À 180 Degrés / Chagrin Scolaire
Une psychanalyste et une psychothérapeute furent les deux combattantes estivales de la lutte feuilletonnée par France Inter, scénarisée en première page et dans son Check news par Libération, et reprise en masse par les réseaux plus ou moins spécialisés en matière d’éducation. Et telle fut la question générale, à l’occasion de cette joute finalement stérile : qui a raison ? Quel est le bon mode d’emploi pour devenir ce parent idoine, épanouissant et structurant, que le climat actuel exige bizarrement, sous peine d’opprobre généralisée ? Suivre les conseils de Goldmann ou ceux de Filliozat ? Voter pour l’autorité ou l’éducation positive ?
C’est cette question même qui pose problème selon nous, parce qu’elle sollicite une réponse par nature décontextualisée, et donc de pacotille.

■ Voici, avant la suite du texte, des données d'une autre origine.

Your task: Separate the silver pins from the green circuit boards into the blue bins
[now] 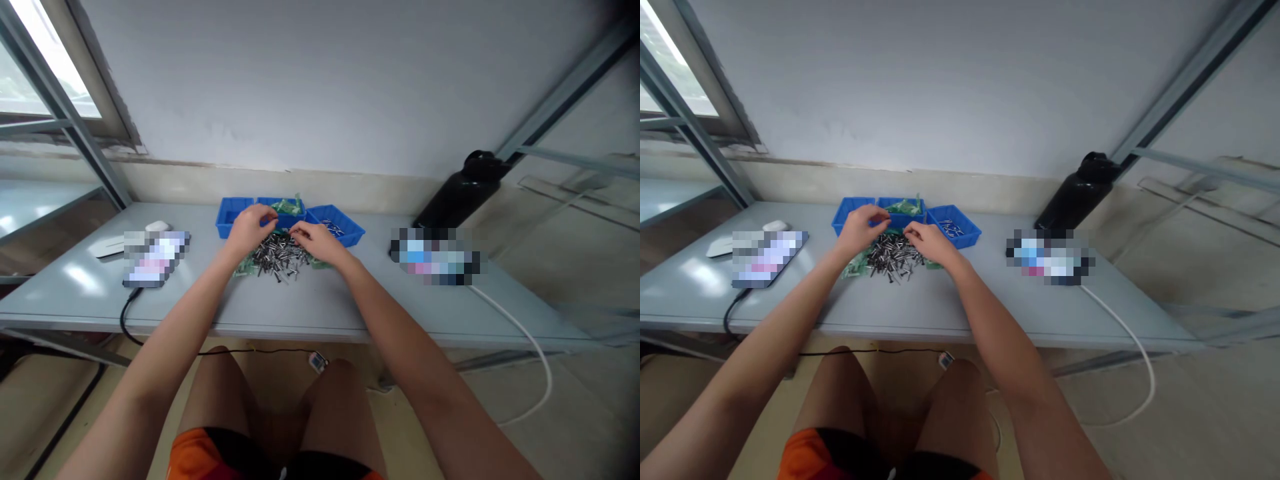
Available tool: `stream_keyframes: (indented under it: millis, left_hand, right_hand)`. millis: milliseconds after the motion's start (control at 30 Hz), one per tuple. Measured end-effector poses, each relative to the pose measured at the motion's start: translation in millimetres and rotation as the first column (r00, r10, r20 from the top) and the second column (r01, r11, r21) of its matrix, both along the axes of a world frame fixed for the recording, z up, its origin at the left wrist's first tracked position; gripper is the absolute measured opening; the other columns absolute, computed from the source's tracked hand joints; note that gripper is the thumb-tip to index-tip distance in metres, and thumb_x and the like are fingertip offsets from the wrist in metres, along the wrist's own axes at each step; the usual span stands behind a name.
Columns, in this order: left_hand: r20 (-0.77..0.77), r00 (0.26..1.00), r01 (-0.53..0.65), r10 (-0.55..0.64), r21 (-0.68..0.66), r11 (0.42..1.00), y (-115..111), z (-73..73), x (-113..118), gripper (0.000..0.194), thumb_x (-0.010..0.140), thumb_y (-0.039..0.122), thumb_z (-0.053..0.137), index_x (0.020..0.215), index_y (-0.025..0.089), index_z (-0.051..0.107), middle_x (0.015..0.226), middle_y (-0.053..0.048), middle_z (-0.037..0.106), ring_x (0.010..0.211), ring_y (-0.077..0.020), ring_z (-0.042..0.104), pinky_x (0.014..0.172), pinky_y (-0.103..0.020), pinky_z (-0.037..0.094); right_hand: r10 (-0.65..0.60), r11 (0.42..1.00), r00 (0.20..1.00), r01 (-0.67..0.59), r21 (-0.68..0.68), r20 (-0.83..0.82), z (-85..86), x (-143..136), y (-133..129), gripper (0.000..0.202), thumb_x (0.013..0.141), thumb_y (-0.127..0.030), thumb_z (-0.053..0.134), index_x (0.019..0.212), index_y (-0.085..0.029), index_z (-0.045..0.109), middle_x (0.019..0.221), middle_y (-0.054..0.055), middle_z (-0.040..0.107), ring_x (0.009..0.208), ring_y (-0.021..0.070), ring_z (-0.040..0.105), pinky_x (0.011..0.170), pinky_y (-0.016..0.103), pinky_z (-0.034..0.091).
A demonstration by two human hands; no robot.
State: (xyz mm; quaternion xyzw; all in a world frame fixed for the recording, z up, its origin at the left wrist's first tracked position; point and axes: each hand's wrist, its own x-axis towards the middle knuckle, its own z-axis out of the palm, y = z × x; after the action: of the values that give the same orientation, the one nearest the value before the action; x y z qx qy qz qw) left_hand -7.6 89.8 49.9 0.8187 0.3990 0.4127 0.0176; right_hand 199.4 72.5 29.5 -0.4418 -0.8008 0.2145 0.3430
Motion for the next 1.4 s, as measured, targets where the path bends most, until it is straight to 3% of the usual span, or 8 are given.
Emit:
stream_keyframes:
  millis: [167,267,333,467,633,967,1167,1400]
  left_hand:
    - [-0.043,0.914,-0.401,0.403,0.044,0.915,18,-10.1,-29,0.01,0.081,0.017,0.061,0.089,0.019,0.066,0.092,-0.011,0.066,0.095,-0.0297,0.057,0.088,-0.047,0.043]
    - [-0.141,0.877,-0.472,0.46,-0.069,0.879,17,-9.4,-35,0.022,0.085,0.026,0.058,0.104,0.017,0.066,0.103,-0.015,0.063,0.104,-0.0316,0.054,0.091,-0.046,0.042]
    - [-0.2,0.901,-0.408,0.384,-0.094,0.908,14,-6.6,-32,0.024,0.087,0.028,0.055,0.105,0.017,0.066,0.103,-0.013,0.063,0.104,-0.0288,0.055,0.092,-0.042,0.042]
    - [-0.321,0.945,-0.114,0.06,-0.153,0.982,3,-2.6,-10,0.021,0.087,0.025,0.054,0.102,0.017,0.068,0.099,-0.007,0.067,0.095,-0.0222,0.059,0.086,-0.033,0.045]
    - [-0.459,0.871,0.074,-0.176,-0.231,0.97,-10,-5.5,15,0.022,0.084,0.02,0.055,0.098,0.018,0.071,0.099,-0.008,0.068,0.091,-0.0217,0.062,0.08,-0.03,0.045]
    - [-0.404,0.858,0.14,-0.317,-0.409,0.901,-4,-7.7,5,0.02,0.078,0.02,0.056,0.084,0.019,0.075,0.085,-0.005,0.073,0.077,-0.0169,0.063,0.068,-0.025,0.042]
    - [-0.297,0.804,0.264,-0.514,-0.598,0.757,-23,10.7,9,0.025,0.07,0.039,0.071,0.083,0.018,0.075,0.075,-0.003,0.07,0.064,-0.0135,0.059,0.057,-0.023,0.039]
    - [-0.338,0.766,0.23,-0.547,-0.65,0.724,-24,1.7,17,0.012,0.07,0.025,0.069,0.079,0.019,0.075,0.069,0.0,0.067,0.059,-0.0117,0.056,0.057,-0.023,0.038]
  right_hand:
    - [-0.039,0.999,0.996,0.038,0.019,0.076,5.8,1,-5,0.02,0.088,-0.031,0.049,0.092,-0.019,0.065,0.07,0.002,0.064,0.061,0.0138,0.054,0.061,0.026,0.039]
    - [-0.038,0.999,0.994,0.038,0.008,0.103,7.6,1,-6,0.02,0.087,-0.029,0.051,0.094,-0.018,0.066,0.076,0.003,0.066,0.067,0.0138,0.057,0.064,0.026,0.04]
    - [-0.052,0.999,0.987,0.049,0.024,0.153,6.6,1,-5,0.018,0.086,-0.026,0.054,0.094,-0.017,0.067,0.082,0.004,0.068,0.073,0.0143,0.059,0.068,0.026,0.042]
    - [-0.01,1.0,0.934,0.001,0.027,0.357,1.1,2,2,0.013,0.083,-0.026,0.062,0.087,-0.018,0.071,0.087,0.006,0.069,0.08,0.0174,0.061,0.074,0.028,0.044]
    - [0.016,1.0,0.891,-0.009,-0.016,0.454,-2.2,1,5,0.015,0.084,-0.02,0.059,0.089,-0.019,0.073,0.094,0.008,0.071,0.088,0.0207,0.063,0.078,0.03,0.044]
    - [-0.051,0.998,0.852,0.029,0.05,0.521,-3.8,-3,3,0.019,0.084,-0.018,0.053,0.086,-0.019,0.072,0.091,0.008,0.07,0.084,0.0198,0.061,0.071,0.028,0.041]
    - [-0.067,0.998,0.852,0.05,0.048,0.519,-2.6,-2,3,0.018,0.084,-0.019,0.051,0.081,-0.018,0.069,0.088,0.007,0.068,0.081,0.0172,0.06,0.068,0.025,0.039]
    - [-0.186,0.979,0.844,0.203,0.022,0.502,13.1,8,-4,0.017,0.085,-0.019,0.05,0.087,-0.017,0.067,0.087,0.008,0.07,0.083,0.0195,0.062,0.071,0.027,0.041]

Car il n’y pas un modèle d’enfant colérique, il y en a un nombre infini.
Il n’y a pas un type de vulnérabilité ou de rigidité parentale, il y en a énormément aussi, multiplié par le nombre d’interactions familiales qui y président.
Il n’y a pas un unique apprentissage derrière les visions personnelles de ce qu’est une bonne parentalité, il y en a une multitude qui vont avoir un impact sur chaque comportement éducationnel.
Poser cette question, et tenter d’y répondre, revient à gommer toutes ces singularités qui font que la situation est celle-ci, ici maintenant, et qui font aussi, que ce qui a fonctionné avec Esther, l’aînée, sera particulièrement improductif avec Ernest, le benjamin.
C’est une des (nombreuses) vertus de la thérapie brève selon l’Ecole de Palo Alto, que de refuser tout mode d’emploi à priori pour se concentrer exclusivement sur ce qui a été essayé par la maman, le papa, à plusieurs reprises pour apaiser les souffrances de l’enfant, les souffrances parentales, tentatives qui bien malgré eux ont alimenté, voire amplifié ces dernières. C’est en partant de ce contexte infiniment intime qu’une proposition écologique et radicalement différente va être élaborée pour que cesse ce qui maintient le cercle vicieux dans lequel la famille est douloureusement bloquée.
La question la plus génératrice d’apaisement est donc plutôt selon nous : quelles sont les interactions mises en place et qui génèrent ce que les parents veulent éviter ? Partant, quelles sont les nouvelles interactions qui peuvent débloquer la situation ? Du sur mesure.
L’inverse d’un mode d’emploi, en somme.